今日は、20世紀の最終四半世紀に支那の資本主義化という政策転換に着手した最高指導者、

 

 鄧 小 平 

 

の命日、日本領に言えば二十七回忌にあたります。

     

 

1904年に四川省広安県で生まれた彼は、生家が地主で裕福だったこともあり、16歳でフランスに留学。 

しかし現地では生活資金に困り、一時休学して職を転々としながら食い繋ぐ苦労を味わったそうです。

 

この留学中の1922年、中国少年共産党に入党。 

フランス政府にマークされるようになるとモスクワに転居し、現地の大学で共産主義を学びます。

 

1927年に帰国した後は毛沢東路線に従い、地方県の書記に。

反対勢力によって失脚させられますが、1935年に周恩来の助力で復権。

 

その後は着々と昇進を続け、1956年には中央委員会総書記に選出されましたが、文革後に毛沢東と対立して再び失脚。 

 

その後も復権・失脚を繰り返し、都合3度も失脚したにも拘わらず不死鳥のように復活。 

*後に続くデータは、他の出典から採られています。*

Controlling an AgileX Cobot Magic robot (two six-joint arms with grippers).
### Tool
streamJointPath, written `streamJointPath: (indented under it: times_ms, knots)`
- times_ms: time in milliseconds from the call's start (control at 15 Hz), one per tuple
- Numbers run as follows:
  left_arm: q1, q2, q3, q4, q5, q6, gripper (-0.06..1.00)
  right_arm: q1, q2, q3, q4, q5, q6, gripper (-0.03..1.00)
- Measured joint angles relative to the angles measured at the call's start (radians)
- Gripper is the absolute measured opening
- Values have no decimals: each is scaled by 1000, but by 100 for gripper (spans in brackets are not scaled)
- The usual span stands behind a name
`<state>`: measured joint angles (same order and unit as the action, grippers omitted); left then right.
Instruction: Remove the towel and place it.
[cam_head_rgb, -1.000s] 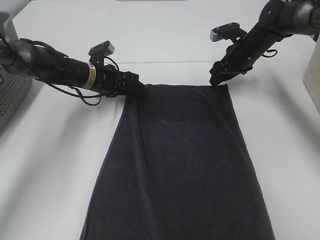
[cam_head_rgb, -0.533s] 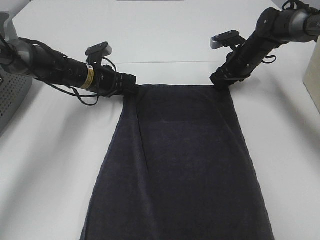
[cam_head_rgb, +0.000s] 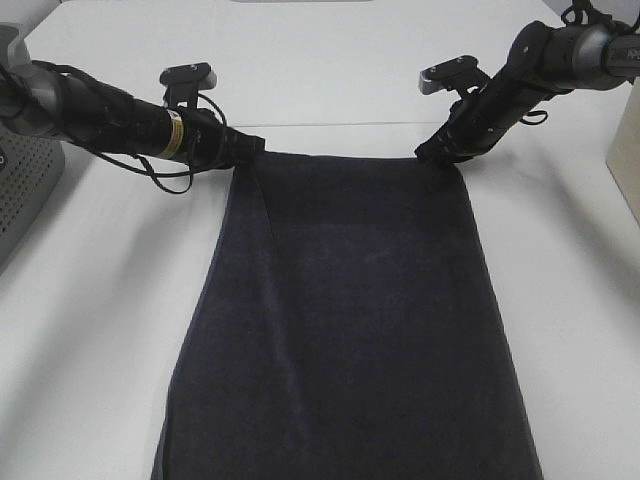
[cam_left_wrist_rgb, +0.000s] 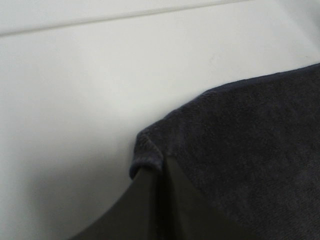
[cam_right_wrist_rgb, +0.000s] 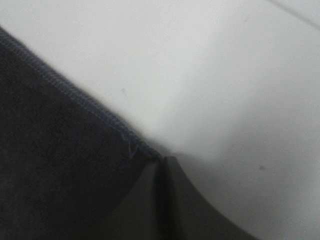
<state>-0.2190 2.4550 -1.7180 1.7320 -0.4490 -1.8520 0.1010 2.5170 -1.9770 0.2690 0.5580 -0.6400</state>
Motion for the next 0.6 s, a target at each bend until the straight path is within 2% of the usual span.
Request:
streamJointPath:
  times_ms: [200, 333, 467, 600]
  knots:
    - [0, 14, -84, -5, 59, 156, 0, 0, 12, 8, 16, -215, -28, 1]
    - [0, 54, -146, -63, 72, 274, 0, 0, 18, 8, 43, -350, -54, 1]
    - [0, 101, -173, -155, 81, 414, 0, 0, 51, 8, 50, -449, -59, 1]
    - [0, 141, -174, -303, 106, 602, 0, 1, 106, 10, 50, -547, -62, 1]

1978年に来日して新日鉄・トヨタ自動車など各地の工場を視察した直後、改革開放路線へと大掛かりな政策転換を図ります。

 

1989年に起きた天安門事件の際には武力による弾圧を指示したといわれていますが、経済面では改革路線を支持し発展の基礎を築きました。

 

自ら英・サッチャー首相と文書を交わした香港返還が実現する数ヶ月前の、1997年2月19日に92歳の生涯を閉じた彼の遺灰は、本人の遺志により支那の領海に散骨されました。

 

身長150cmという小柄な身体で紅衛兵による暴行・拷問に耐え、3度も復権するエネルギーがどこから湧き上がってきたのか?・・・本当に不思議です。

 

そして私が個人的に最も印象に残っているのは、彼が1978年に来日した際、真っ先にロッキード事件で訴追された田中角栄氏を訪問した時のこと。

   

 

「なぜ刑事被告人となった元首相に会いに行くのか?」

と問われた彼が、

 

「我々は井戸を掘った人の恩を決して忘れない。」

 

とコメントした場面でした。

 

支那の政治姿勢に関しては受け入れ難いものがありますが、この言葉には何度となく挫折を経験した彼の人間性と、器の大きさを感じます。

と同時に、当時から問題化していた尖閣諸島の領有問題に関して
「一時棚上げに」と結論を先延ばしにして、ジリジリと間合いを詰めてくる狡猾さも・・・。

現代日本の政治家が束になっても敵わない強かな政治家だったと言えましょうか。